As the western coast of the United States rises up from the vast expanse of the Pacific Ocean, a 655-mile stretch of the boundary between land and water is marked by a strip of pavement known as California Route 1. Known in various locations as the Pacific Coast Highway or Cabrillo Highway, the road winds, climbs and falls as it seeks purchase along the perimeter of the continent. It’s the ideal road for the kinds of cars built by Jaguar and I recently spent some time there in one of the venerable British brand’s newest products. But rather than a car, I was driving the all-new F-Pace S.
There was a time not so very long ago, when a sport utility vehicle was something capable of traversing almost any terrain, but it generally wasn’t very sophisticated or luxurious. More often than not, you could just hose it out after a trek through a mud-bog. But then something happened and it seemed like everyone wanted an SUV even if the farthest they got from pavement was a gravel driveway. Thus we now have the Bentley Bentayga, Tesla Model X and of course the first Jaguar SUV, the F-Pace.
The roots of the modern luxury SUV actually go back to the beginning of the 1970s when Land Rover introduced the upscale Range Rover. As brands based in the English midlands, Land Rover and Jaguar have a somewhat interwoven history.
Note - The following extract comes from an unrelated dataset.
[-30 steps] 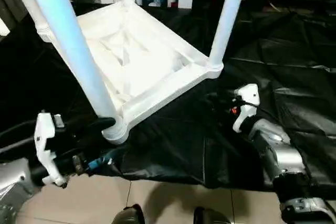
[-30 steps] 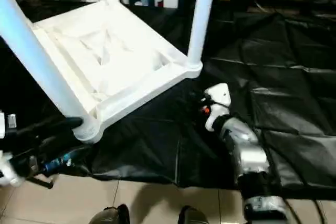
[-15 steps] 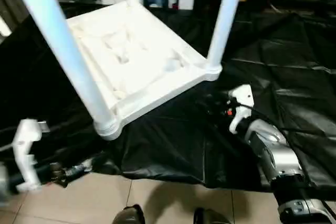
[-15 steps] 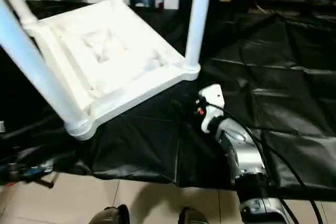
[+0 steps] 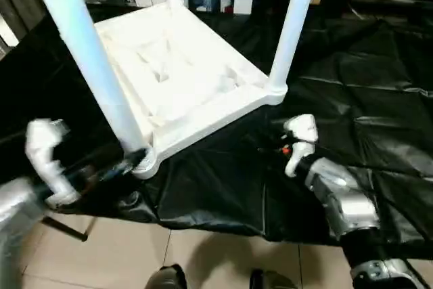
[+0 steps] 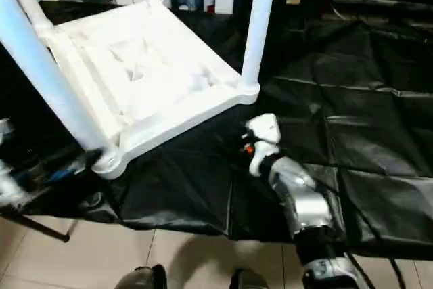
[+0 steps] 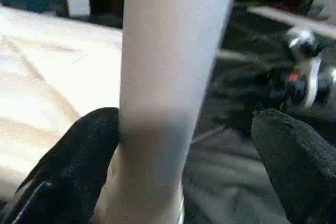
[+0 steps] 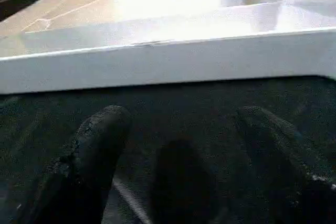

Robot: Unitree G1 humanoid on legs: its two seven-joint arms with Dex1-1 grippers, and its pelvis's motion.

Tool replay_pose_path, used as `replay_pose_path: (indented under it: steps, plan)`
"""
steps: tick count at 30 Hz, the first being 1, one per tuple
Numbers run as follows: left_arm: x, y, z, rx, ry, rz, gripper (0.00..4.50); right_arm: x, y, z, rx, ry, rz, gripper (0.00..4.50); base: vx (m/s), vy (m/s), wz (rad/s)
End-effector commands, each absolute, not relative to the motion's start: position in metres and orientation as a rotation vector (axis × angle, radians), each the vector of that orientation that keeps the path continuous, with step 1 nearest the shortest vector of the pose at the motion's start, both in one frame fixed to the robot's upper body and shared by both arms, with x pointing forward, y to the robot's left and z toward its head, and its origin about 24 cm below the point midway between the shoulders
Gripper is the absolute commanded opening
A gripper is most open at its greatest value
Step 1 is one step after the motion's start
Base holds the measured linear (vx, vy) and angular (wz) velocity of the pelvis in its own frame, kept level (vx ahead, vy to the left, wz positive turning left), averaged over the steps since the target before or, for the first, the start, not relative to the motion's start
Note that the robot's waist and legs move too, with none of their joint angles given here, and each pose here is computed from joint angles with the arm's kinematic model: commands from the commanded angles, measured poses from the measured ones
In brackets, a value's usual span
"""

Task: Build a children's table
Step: Rotate table base

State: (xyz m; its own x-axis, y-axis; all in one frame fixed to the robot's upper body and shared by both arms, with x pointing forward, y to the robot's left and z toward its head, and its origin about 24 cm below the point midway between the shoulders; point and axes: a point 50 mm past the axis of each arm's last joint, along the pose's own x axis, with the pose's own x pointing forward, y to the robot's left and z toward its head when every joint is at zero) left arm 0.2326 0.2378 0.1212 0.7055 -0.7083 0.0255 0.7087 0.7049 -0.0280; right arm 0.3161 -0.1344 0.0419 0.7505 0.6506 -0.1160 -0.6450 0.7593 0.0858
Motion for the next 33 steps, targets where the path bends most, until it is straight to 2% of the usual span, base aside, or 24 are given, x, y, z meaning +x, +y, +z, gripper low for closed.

In 1960s, the British government merged most of what was left of the indigenous automotive industry including Jaguar, Rover, MG, Triumph and other storied brands into British Leyland.
In the 1980s as Conservative governments sought to unwind the efforts of more socialist-leaning predecessors, British Leyland was broken up and sold off piecemeal. In 1989, Ford purchased Jaguar while Rover Group remained independent until 1994 when BMW took over. Seeing most of the business as hopelessly unsalvageable, BMW divested all but the Mini brand in 2000 with Ford adding Land Rover to its stable. As BMW, Mercedes-Benz, Audi, Porsche and Lexus all saw success from selling SUVs in the early-2000s, there was discussion of giving Jaguar an SUV based on Range Rover bones but it never came to pass which was probably a good thing. While such a vehicle might have been very capable, it really wouldn’t fit the character of a Jag.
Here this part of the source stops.